En Lo sagrado y lo profano, Mircea Eliade comenta que el hombre entra en contacto con lo sagrado cuando se le presenta o participa de una hierofanía, que justo en su sentido etimológico se define como la manifestación de lo sagrado: “Se trata siempre del mismo acto misterioso: la manifestación de algo ‘completamente diferente’, de una realidad que no pertenece a nuestro mundo, en objetos que forman parte integrante de nuestro mundo ‘natural’, ‘profano’” (11). De este modo, cuando una persona u objeto manifiestan una experiencia sagrada se transfiguran sin dejar de ser lo que son en el mundo profano, pero siendo al mismo tiempo partícipes de un orden trascendental o sobrenatural. En este sentido, Pedro, por mediación del hombre enigmático, sufrirá una transformación que lo llevará a una hierofanía. Después de esta experiencia el protagonista no volverá a ser el mismo, ha quedado marcado, estigmatizado. Se trata de un acto de amor, más allá de cualquier hombre, un acto desinteresado; no obstante, el asco, la vergüenza y la humillación personales están presentes en él. En suma, hay un sacrificio, entonces Pedro piensa: “Para siempre en mí esta señal, que no sé si es la del mundo y su pecado o la de una desolada redención […] No lo merezco, no soy digno” (Arredondo, Cuentos completos 75). Pedro, en el acto en que el obrero le ha besado los pies, se ha inmolado simbólicamente, se ha convertido en un cuerpo sacrificial, en la hostia -que etimológicamente significa víctima de un sacrificio-.
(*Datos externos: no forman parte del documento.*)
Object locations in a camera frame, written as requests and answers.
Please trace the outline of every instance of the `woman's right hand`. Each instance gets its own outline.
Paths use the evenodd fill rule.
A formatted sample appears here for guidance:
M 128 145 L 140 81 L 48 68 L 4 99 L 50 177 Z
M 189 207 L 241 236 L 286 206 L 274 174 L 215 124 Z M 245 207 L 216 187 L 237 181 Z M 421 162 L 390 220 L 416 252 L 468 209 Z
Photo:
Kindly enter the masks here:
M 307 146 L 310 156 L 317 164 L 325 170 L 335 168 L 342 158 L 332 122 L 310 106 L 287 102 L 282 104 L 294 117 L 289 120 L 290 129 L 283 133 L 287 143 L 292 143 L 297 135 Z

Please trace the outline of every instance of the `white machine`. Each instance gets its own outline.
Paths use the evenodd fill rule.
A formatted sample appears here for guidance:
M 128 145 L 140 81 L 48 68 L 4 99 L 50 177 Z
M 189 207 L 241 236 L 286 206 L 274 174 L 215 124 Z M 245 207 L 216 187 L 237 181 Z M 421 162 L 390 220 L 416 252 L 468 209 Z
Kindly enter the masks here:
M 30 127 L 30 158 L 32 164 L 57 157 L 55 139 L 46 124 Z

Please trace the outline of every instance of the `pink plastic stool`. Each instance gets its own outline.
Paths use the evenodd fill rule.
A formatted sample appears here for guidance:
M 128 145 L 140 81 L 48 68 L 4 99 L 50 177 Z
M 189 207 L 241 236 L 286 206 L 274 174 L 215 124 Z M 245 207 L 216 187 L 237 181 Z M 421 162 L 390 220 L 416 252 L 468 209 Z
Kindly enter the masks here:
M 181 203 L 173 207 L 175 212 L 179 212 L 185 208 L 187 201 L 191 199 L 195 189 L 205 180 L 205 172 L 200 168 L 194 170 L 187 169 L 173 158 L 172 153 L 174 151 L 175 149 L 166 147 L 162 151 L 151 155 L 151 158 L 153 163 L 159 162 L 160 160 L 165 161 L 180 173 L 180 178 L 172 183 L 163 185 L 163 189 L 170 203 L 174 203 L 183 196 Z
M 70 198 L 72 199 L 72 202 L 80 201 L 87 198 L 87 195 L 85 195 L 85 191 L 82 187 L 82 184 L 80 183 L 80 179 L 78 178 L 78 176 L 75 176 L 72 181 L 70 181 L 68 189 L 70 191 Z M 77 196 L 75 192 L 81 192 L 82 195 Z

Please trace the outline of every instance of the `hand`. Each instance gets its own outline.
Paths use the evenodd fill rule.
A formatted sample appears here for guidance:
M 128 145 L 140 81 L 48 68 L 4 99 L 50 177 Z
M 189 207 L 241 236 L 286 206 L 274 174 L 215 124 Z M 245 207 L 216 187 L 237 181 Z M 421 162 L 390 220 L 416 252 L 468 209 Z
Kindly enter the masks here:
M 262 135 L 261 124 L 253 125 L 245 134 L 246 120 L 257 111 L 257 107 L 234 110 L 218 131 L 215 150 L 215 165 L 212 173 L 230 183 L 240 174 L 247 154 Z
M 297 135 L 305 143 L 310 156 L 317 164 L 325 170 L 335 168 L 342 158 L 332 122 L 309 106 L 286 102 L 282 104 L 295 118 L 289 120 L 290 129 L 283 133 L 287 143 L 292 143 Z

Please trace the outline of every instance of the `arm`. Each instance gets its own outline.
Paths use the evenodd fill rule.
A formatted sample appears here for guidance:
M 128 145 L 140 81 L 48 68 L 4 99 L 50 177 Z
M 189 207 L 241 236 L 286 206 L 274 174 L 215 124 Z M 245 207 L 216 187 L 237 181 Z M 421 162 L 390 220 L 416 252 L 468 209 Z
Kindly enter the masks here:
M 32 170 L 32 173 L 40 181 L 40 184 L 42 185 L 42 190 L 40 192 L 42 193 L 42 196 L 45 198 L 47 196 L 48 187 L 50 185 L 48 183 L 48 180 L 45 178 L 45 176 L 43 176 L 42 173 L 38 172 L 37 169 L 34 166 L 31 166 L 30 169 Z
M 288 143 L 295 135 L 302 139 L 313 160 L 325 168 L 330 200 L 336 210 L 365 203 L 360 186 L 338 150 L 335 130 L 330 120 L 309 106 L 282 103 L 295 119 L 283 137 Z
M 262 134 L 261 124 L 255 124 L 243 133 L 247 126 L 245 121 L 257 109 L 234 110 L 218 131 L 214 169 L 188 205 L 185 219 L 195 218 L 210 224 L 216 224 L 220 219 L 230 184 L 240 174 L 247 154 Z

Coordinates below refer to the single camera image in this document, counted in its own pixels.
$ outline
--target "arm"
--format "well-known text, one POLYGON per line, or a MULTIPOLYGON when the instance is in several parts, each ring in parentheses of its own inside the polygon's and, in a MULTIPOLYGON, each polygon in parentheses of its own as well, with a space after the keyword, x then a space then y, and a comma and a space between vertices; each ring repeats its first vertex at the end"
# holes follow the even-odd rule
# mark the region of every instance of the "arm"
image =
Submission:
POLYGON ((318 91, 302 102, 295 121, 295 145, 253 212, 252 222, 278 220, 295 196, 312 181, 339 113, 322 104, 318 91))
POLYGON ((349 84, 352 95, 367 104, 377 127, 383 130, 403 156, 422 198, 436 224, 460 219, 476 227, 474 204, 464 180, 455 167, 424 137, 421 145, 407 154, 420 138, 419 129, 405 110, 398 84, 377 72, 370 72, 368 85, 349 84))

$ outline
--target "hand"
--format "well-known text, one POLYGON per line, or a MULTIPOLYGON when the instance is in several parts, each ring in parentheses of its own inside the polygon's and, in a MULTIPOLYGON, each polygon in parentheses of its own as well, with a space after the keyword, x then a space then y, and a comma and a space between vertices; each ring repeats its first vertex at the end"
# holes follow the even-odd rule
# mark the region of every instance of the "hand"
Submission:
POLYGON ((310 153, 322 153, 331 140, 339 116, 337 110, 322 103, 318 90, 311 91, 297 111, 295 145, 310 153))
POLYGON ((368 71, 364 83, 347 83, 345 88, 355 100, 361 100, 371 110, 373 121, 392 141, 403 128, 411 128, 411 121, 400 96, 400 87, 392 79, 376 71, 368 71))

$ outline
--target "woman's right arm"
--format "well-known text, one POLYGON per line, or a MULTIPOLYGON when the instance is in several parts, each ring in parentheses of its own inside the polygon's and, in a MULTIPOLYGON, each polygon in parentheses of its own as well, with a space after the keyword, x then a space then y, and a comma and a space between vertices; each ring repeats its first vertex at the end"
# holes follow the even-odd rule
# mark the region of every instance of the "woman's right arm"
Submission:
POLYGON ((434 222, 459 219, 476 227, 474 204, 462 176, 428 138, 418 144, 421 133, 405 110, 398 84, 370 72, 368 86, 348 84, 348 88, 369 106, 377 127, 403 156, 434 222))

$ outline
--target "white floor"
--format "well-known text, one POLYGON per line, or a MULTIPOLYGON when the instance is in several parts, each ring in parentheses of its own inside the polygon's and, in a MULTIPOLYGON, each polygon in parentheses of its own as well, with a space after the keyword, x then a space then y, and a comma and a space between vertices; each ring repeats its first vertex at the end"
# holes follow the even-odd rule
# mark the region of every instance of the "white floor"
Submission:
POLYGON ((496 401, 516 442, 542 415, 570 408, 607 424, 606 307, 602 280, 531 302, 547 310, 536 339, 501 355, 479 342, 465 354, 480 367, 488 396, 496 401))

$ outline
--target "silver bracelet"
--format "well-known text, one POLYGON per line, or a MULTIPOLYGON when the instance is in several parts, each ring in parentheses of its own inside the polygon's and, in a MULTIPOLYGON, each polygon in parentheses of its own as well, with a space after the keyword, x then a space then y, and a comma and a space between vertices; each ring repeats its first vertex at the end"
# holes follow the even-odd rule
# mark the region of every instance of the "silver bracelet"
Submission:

Tras el arrobo de esta experiencia, cuando ya el sol se ha puesto, Pedro sale de la catedral vuelto otro. Es un nuevo ser, ha sido consagrado. En el plano de lo simbólico ha muerto y ha vuelto a renacer. En este sentido, al inicio del relato el narrador escribe: “Flotaba el anuncio de una muerte suspensa, ardiente” (Arredondo, Cuentos completos 75). Bajo este tenor, Roger Caillois apunta:

El ser u objeto consagrado puede no sufrir ninguna modificación aparente. Sin embargo, su transformación es absoluta. Desde ese momento la manera de comportarse con él sufre una transformación paralela. Ya no es posible utilizarlo libremente. Suscita sentimientos de terror y veneración, se presenta como algo prohibido. Su contacto se hace peligroso. Un castigo automático e inmediato caería sobre el imprudente lo mismo que la llama quema la mano que la toca; lo sagrado es siempre, más o menos, “aquello a lo que no puede uno aproximarse sin morir”. ( El hombre y lo sagrado 13)

El narrador sugiere que Pedro es ateo o escéptico: al entrar a la iglesia “pensó en la oración distraída que haría otro, el que se sentaba habitualmente en aquella banca y hubo un instante en que llegó a casi desear creer” (Arredondo, Cuentos completos 73). Esta característica intensifica el asombro y desconcierto del personaje: ha experimentado lo sagrado, la santidad, el milagro y no ha sido capaz de comprender nada. Para el hombre religioso lo sagrado es parte de la lógica con la que concibe el mundo; para el protagonista, no necesariamente. Sin embargo, ha experimentado una hierofanía en carne propia. Con llanto en el rostro, caminando nuevamente por las calles, Pedro no conseguirá descifrar cabalmente el significado ni las dimensiones de esta experiencia.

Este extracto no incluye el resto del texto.